Given a dataset with values and types like this:
input = [
(‘11013331’, ‘KAT’),
(‘9085267’, ‘NOT’),
(‘5238761’, ‘ETH’),
(‘5349618’, ‘ETH’),
(‘11788544’, ‘NOT’),
(‘962142’, ‘ETH’),
(‘7795297’, ‘ETH’),
(‘7341464’, ‘ETH’),
(‘9843236’, ‘KAT’),
(‘5594916’, ‘ETH’),
(‘1550003’, ‘ETH’)
]
You want to group by the type and produce the following output:
result = [
{
‘type’: ‘KAT’,
‘items’: [‘11013331’, ‘9843236’]
},
{
‘type’: ‘NOT’,
‘items’: [‘9085267’, ‘11788544’]
},
{
‘type’: ‘ETH’,
‘items’: [‘5238761’, ‘5349618’, ‘962142’, ‘7795297’, ‘7341464’, ‘5594916’, ‘1550003’]
}
]
Hey everyone, I would like to share a solution using collections.defaultdict
for grouping data by type. Here’s how it works:
from collections import defaultdict
def group_by_type(input):
grouped = defaultdict(list)
for value, type_ in input:
grouped[type_].append(value)
return [{'type': k, 'items': v} for k, v in grouped.items()]
# Result
result = group_by_type(input)
print(result)
This approach is quite efficient because defaultdict
automatically initializes the lists, so you don’t need to check whether the key exists before appending the value. It simplifies the code and avoids unnecessary conditions.
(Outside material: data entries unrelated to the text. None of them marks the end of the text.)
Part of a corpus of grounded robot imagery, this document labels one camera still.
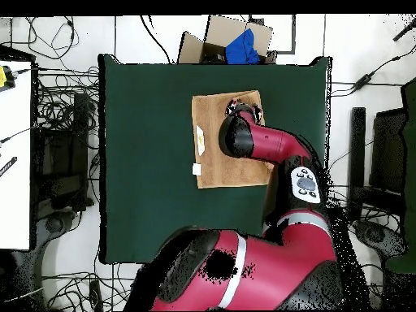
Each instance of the red robot arm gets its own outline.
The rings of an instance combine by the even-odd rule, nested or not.
[[[152,310],[340,307],[340,274],[311,153],[294,135],[260,125],[260,116],[256,106],[230,102],[219,147],[235,158],[275,163],[262,236],[190,228],[193,238],[166,268]]]

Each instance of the white label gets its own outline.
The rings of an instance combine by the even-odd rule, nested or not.
[[[195,176],[201,175],[201,164],[197,164],[196,162],[192,165],[192,174]]]
[[[292,177],[292,192],[293,195],[302,201],[309,202],[309,203],[320,203],[321,197],[319,196],[318,191],[318,183],[316,181],[316,177],[312,173],[310,169],[307,167],[297,167],[296,169],[293,169],[291,173]],[[307,190],[306,188],[300,187],[297,182],[300,179],[307,178],[310,181],[314,182],[314,188],[313,190]]]
[[[204,132],[197,126],[197,145],[199,156],[205,151]]]

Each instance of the white desk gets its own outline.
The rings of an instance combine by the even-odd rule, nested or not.
[[[30,68],[29,62],[1,61],[12,71]],[[31,72],[0,93],[0,140],[30,128]],[[0,177],[0,249],[29,249],[30,132],[22,132],[0,148],[0,169],[13,157],[17,162]]]

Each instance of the yellow device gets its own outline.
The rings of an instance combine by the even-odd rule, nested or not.
[[[8,66],[0,66],[0,92],[15,87],[15,76]]]
[[[6,83],[6,73],[4,72],[4,69],[2,66],[0,66],[0,87],[3,87]]]

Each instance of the green table mat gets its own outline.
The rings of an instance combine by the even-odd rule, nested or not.
[[[259,235],[266,186],[198,189],[191,100],[258,90],[267,125],[304,136],[324,159],[329,58],[310,66],[118,64],[100,55],[103,263],[150,262],[178,228]]]

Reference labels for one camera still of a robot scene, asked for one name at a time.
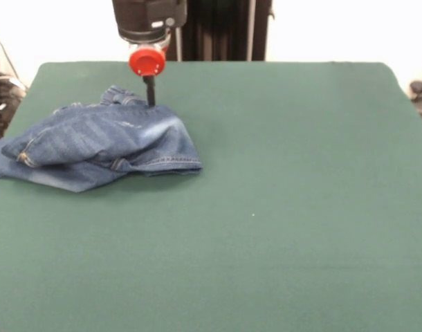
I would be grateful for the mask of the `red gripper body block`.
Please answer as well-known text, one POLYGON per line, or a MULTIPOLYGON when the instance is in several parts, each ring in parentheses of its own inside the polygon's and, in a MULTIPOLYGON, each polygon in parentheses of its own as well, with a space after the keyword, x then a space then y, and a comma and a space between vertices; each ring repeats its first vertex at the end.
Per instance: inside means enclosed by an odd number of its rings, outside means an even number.
POLYGON ((129 44, 128 65, 138 76, 160 75, 166 65, 166 52, 170 41, 129 44))

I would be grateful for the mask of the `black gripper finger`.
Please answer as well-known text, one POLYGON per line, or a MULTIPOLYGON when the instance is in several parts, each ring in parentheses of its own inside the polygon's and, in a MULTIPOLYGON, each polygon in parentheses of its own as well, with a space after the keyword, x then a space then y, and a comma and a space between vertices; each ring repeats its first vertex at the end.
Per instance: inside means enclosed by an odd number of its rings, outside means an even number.
POLYGON ((149 106, 156 105, 155 77, 153 75, 143 76, 143 82, 146 85, 147 103, 149 106))
I see the value in using defaultdict
, but another approach you could try is using a manual dictionary. Here’s how you can achieve the same result, though it requires a little more verbosity:
def group_by_type(input):
grouped = {}
for value, type_ in input:
if type_ not in grouped:
grouped[type_] = []
grouped[type_].append(value)
return [{'type': k, 'items': v} for k, v in grouped.items()]
# Result
result = group_by_type(input)
print(result)
This method requires checking if the key exists in the dictionary, and if not, manually initializing it. It’s more explicit, but definitely less concise than the defaultdict
solution. It’s all about trade-offs based on your preference for readability versus succinctness.
Both of your solutions are great! Another way to approach this would be by using itertools.groupby
. It’s a bit different since it requires sorting the input, but it’s a more compact solution:
from itertools import groupby
def group_by_type(input):
input.sort(key=lambda x: x[1]) # Grouping requires sorted data
grouped = [
{'type': key, 'items': [item[0] for item in group]}
for key, group in groupby(input, key=lambda x: x[1])
]
return grouped
# Result
result = group_by_type(input)
print(result)
In this case, we use groupby
from the itertools
module, which is very efficient for grouping when the data is already sorted by the key. It’s concise and leverages Python’s built-in functionality, but remember, sorting is a crucial step here!